NVIDIA recommends that NV-CONTROL client applications relink with version 1.10 or later of the NV-CONTROL client library (libXNVCtrl.a, in the nvidia-settings-470.82.00.tar.bz2 tarball). The version of the client library can be determined by checking the NV_CONTROL_MAJOR and NV_CONTROL_MINOR definitions in the accompanying nv_control.h.

The only web released NVIDIA Linux driver that is affected by this problem (i.e., the only driver to use either version 1.8 or 1.9 of the NV-CONTROL X extension) is 1.0-8756.

CPU throttling reducing memory bandwidth on IGP systems

For some models of CPU, the CPU throttling technology may affect not only CPU core frequency, but also memory frequency/bandwidth. On systems using integrated graphics, any reduction in memory bandwidth will affect the GPU as well as the CPU. This can negatively affect applications that use significant memory bandwidth, such as video decoding using VDPAU, or certain OpenGL operations. This may cause such applications to run with lower performance than desired.

To work around this problem, NVIDIA recommends configuring your CPU throttling implementation to avoid reducing memory bandwidth. This may be as simple as setting a certain minimum frequency for the CPU.

Depending on your operating system and/or distribution, this may be as simple as writing to a configuration file in the /sys or /proc filesystems, or other system configuration file. Please read, or search the Internet for, documentation regarding CPU throttling on your operating system.

VDPAU initialization failures on supported GPUs

If VDPAU gives the VDP_STATUS_NO_IMPLEMENTATION error message on a GPU which was labeled or specified as supporting PureVideo or PureVideo HD, one possible reason is a hardware defect. After ruling out any other software problems, NVIDIA recommends returning the GPU to the manufacturer for a replacement.

Some applications, such as Quake 3, crash after querying the OpenGL extension string

Some applications have bugs that are triggered when the extension string is longer than a certain size. As more features are added to the driver, the length of this string increases and can trigger these sorts of bugs.

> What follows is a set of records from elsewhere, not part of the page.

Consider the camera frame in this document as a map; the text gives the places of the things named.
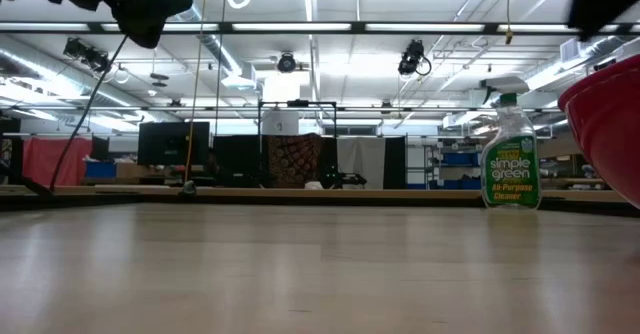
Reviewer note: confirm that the black horizontal frame bar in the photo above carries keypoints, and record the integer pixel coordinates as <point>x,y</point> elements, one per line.
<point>320,26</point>

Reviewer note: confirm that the green all-purpose cleaner spray bottle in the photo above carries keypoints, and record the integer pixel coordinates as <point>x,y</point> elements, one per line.
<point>511,169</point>

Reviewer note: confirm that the wooden edge board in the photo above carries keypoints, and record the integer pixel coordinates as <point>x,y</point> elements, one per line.
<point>320,193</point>

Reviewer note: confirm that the white box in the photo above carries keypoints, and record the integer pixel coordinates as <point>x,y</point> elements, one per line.
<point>280,123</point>

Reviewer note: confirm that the black computer monitor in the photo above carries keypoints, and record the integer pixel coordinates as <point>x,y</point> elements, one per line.
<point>172,144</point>

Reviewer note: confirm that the black hanging camera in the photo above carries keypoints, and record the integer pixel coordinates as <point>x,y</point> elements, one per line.
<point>412,56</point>

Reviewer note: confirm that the black metal frame stand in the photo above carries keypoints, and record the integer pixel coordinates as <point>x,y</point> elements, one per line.
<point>259,124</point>

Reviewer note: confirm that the dark patterned tapestry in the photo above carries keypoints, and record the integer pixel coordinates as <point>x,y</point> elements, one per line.
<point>295,159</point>

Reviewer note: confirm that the blue storage bin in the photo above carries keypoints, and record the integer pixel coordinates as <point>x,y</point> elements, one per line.
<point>100,169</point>
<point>460,159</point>

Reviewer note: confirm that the black hanging curtain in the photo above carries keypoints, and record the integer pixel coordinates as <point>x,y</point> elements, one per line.
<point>395,163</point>

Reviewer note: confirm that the red cloth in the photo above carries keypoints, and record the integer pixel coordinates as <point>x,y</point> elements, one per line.
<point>52,161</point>

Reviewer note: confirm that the red plastic bowl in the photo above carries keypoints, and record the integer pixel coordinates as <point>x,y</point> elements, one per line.
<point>610,129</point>

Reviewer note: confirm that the white hanging cloth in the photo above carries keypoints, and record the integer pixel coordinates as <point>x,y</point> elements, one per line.
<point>361,161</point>

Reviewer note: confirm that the black partition screen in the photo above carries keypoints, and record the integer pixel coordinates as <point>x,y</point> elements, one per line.
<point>237,159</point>

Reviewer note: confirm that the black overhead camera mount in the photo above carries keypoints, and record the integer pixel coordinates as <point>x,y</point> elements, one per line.
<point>87,54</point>

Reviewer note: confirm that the round black ceiling camera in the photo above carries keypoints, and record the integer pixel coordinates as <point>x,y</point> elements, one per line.
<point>286,63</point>

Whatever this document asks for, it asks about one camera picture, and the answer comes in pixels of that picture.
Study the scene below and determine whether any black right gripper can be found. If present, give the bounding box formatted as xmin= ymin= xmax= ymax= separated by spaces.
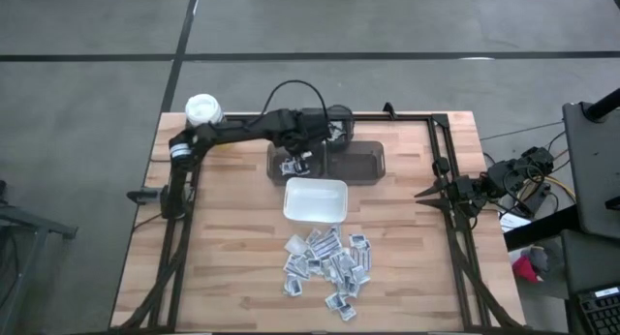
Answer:
xmin=414 ymin=156 xmax=486 ymax=229

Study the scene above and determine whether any white plastic bin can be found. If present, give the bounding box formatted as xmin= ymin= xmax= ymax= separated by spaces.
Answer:
xmin=283 ymin=176 xmax=350 ymax=225

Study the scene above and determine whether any small smoky translucent bin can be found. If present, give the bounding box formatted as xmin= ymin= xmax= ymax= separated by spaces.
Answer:
xmin=296 ymin=107 xmax=356 ymax=152

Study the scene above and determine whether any white paper sheet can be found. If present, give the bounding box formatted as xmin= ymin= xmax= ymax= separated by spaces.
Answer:
xmin=498 ymin=210 xmax=533 ymax=233

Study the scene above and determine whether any blue striped white packet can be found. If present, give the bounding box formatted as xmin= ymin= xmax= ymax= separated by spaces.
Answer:
xmin=354 ymin=247 xmax=373 ymax=271
xmin=284 ymin=255 xmax=311 ymax=279

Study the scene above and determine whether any black power box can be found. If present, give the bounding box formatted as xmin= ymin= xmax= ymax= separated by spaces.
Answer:
xmin=520 ymin=184 xmax=552 ymax=216

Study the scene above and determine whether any yellow Lysol wipes canister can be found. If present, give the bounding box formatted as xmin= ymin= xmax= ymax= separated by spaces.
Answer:
xmin=185 ymin=93 xmax=236 ymax=152

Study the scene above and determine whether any red and grey cloth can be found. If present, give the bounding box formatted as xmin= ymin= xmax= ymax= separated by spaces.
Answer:
xmin=511 ymin=245 xmax=552 ymax=285

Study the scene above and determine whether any plain white packet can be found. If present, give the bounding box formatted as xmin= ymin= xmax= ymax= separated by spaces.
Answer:
xmin=284 ymin=233 xmax=308 ymax=256

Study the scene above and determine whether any black pole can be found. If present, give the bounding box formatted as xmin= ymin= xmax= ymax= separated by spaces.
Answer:
xmin=582 ymin=86 xmax=620 ymax=124

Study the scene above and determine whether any black keyboard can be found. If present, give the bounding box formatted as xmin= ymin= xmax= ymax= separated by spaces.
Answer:
xmin=574 ymin=285 xmax=620 ymax=335

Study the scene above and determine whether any grey metal stand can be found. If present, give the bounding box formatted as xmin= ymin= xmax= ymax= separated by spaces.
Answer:
xmin=0 ymin=178 xmax=79 ymax=335

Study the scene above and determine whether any yellow cable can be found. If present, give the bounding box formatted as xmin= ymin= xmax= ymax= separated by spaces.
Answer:
xmin=546 ymin=175 xmax=577 ymax=201

You can limit the extensions listed in the OpenGL extension string to the ones that appeared in a particular version of the driver by setting the __GL_ExtensionStringVersion environment variable to a particular version number. For example,

__GL_ExtensionStringVersion=17700 quake3

will run Quake 3 with the extension string that appeared in the 177.* driver series. Limiting the size of the extension string can work around this sort of application bug.

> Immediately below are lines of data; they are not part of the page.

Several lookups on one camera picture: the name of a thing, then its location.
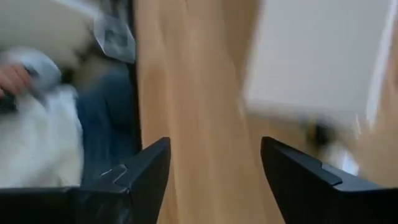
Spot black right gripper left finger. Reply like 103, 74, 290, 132
0, 136, 172, 224

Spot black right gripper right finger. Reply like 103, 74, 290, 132
260, 136, 398, 224

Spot person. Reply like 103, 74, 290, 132
0, 46, 141, 189

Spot grey metal plate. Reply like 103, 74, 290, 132
93, 14, 137, 65

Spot person's hand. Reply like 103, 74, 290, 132
0, 63, 32, 99

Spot blue aluminium rail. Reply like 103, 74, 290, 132
126, 0, 143, 153

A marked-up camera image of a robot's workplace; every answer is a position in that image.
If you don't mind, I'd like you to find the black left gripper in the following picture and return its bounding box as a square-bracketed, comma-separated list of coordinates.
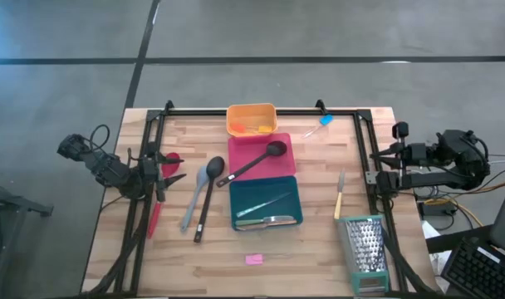
[125, 142, 188, 203]

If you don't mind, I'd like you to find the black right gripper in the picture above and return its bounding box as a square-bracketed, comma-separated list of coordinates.
[369, 120, 429, 171]

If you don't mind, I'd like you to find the red silicone spoon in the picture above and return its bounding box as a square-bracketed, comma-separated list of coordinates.
[146, 151, 182, 241]

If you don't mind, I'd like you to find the cream-handled butter knife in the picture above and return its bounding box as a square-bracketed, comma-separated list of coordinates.
[333, 169, 347, 221]

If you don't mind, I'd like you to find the orange spatula clear handle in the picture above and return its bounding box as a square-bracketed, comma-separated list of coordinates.
[230, 121, 262, 135]

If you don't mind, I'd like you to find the green-handled knife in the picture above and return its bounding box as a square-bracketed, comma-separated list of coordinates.
[234, 214, 296, 228]

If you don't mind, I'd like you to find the small orange piece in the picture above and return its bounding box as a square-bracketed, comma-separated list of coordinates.
[246, 123, 274, 135]

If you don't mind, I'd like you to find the black slotted spoon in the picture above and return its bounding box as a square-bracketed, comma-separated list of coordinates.
[215, 140, 289, 189]

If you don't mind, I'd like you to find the grey plastic spoon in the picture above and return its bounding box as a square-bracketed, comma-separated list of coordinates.
[179, 164, 210, 235]

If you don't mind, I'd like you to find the black solid spoon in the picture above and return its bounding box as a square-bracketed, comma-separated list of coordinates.
[193, 155, 227, 244]

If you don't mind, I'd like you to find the black power box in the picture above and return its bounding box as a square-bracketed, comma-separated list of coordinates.
[419, 201, 448, 220]

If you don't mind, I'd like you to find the teal plastic bin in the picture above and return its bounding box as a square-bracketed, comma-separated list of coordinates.
[228, 175, 305, 232]

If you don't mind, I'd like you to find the white paper sheet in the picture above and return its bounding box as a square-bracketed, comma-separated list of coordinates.
[421, 219, 444, 287]

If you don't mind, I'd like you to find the metal box grater teal trim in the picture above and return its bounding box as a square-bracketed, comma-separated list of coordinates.
[334, 214, 391, 297]

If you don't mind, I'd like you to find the orange plastic bin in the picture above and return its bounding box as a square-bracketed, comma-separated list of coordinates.
[226, 102, 278, 139]

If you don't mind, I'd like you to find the black computer desk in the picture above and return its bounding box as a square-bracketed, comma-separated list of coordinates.
[425, 223, 497, 255]

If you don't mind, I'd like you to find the pink plastic bin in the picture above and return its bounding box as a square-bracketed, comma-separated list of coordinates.
[227, 132, 297, 183]

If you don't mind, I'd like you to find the black computer keyboard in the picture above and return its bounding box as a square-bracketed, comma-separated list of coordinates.
[440, 236, 505, 299]

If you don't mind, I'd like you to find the black metal stand leg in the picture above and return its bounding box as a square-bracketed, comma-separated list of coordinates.
[0, 177, 55, 299]

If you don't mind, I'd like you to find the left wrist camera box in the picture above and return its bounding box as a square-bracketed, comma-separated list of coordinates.
[140, 157, 159, 178]

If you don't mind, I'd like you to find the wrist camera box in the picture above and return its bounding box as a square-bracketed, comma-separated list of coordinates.
[409, 142, 428, 166]
[140, 157, 159, 178]

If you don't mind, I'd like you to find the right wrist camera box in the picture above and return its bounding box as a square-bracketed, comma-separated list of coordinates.
[409, 142, 428, 166]

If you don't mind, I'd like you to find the black aluminium table frame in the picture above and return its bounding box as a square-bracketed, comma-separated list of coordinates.
[84, 99, 439, 297]

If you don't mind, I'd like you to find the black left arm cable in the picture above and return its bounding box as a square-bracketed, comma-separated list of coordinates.
[88, 123, 111, 150]

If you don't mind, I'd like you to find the yellow cable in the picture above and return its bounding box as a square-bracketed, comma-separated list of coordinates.
[422, 179, 505, 228]

Some X servers have trouble with multiple GPUs

Some versions of the X.Org X server starting with 1.5.0 have a bug that causes X to fail with an error similar to the following when there is more than one GPU in the computer:

(!!) More than one possible primary device found
(II) Primary Device is:
(EE) No devices detected.

Fatal server error:
no screens found

This bug was fixed in the X.Org X Server 1.7 release.

You can work around this problem by specifying the bus ID of the device you wish to use. For more details, please search the xorg.conf manual page for "BusID". You can configure the X server with an X screen on each NVIDIA GPU by running:

nvidia-xconfig --enable-all-gpus

Please see Bugzilla bug #18321 for more details on this X server problem. In addition, please see “How do I interpret X server version numbers?” when determining whether your X server is new enough to contain this fix.

gnome-shell doesn't update until a window is moved

Versions of libcogl prior to 1.10.x have a bug which causes glBlitFramebuffer() calls used to update the window to be clipped by a 0x0 scissor (see GNOME bug #690451 for more details). To work around this bug, the scissor test can be disabled by setting the __GL_ConformantBlitFramebufferScissor environment variable to 0. Note this version of the NVIDIA driver comes with an application profile which automatically disables this test if libcogl is detected in the process.

Some X servers ignore the RandR transform filter during a modeset request

The RandR layer of the X server attempts to ignore redundant RRSetCrtcConfig requests. If the only property changed by an RRSetCrtcConfig request is the transform filter, some X servers will ignore the request as redundant. This can be worked around by also changing other properties, such as the mode, transformation matrix, etc.